Q269 Sir Philip Mawer:sketching
out the areas that I had hoped we could cover. I realise that
a good deal of it will be repetitive as far as you are concerned
but I hope you will understand that my inquiry is distinct in
its own right, and although obviously I make reference to other
documents and so on which are available to me, I want the record
here to be reasonably selfcontained and therefore I want
you to get your story on the record with me, so it may involve
some repetition for you.
Mr Galloway: Okay.
Q270 Sir Philip Mawer:
That is the Andrew Yale complaint[14]
[same handed] which you have just been handed a copy of
Mr Galloway:
Does that really count as a complaint? It is like a poison pen
letter, it is like something you would chalk up on a toilet wall.
Q271 Sir Philip Mawer:
I do not think it is a poison pen letter. I felt obliged to regard
it as a complaint not least because it arrived shortly after or
around the same time as the one from Mr Robathan[15]

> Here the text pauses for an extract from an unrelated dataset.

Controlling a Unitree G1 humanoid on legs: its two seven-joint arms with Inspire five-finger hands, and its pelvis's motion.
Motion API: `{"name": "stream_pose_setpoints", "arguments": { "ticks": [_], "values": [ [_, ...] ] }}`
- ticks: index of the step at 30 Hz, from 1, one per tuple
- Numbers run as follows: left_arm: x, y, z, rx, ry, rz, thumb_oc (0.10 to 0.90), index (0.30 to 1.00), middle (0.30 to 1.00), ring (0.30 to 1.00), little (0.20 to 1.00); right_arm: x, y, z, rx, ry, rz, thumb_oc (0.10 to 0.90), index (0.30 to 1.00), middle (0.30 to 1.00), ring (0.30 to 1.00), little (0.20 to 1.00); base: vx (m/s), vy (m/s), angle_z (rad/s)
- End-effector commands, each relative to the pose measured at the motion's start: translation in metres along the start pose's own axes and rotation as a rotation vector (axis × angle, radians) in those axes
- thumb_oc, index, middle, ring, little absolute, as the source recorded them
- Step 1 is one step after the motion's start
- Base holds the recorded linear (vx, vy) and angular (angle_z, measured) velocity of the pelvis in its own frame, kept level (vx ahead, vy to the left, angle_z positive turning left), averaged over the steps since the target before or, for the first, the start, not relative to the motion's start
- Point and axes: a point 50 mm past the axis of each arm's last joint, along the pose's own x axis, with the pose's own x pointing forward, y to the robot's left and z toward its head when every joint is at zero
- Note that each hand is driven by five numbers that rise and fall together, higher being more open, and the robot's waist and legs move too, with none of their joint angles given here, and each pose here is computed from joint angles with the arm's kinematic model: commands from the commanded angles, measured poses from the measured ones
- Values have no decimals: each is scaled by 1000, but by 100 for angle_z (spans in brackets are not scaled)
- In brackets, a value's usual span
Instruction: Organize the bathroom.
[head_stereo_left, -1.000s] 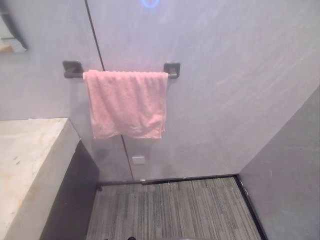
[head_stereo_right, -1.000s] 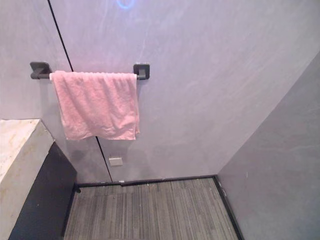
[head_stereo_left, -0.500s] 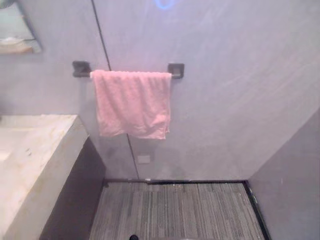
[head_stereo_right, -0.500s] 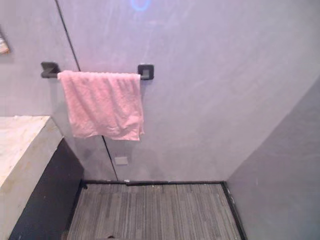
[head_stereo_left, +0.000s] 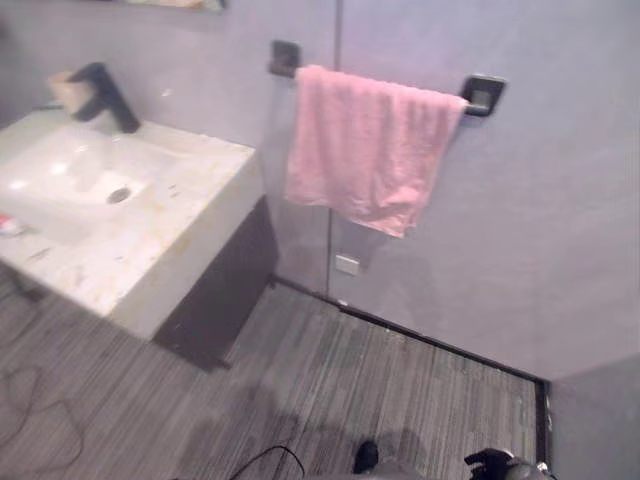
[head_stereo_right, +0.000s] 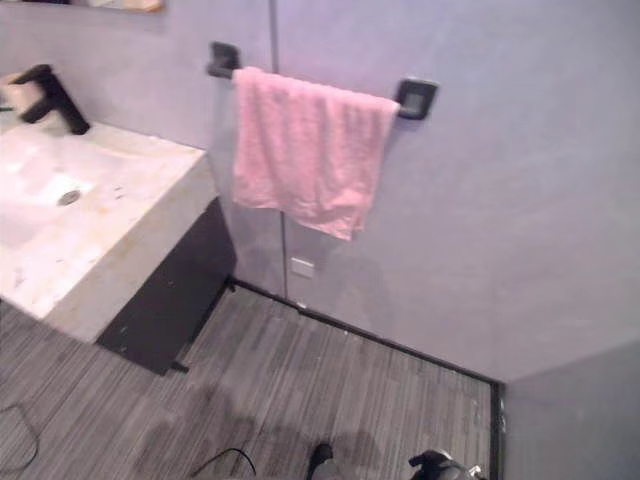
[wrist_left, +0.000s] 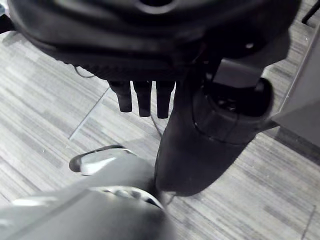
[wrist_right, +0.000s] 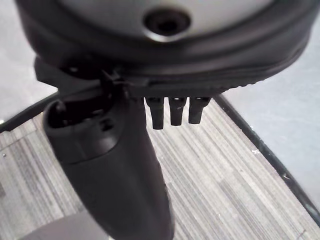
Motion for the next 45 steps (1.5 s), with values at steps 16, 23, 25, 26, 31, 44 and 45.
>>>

and I thought that I should make both of them available to you.
Mr Galloway:
I am sorry to raise a querulous note right at the beginning but
"Mr Galloway has not been open about travel, hotel expenses
and put up blocks in the way of Parliament"; is that really
worthy of your consideration?
Q272 Sir Philip Mawer:
What he is saying, is he not, is that he believes it is
my job. He goes on, Parliament's reputation is being hurt and
the truth is I think that is
Mr Galloway:I
want to formally record my view that that is beneath the dignity
of both your office and mine to reply to. We have got substantive
issues to discuss but I just want to make that clear.
Q273 Sir Philip Mawer:
Exactly, it is the substantive issues that are the important thing
and I took Mr Yale's letter to refer to those, but your comments
are certainly noted for the record.
Mr Galloway:
Any Member of Parliament could have a letter like that written
about them on any day of the week.
Q274 Sir Philip Mawer:
Clearly on its own it would not suffice but against the background
of the other material, and it is that material that we are here
to discuss.
Mr Galloway:
Sure.
Q275 Sir Philip Mawer:
My object, as I said a moment ago, is to try to get at the truth
of what happened and in that context I want to make clear to you
that you have used in correspondence a number of times the phrase
that you are "required to prove your innocence." That
is not so. What you are required to do is to give me a full and
frank account of the facts relating to the matters alleged in
relation to the Daily Telegraph articles,[16]
and to do so frankly in order to enable me to reach some kind
of judgment on the veracity or otherwise of the allegations that
have been made against you. You are certainly not required to
prove your innocence. We will of course make sure that you are
shown the transcript of today's conversation in draft and you
will have an opportunity therefore to check it for accuracy.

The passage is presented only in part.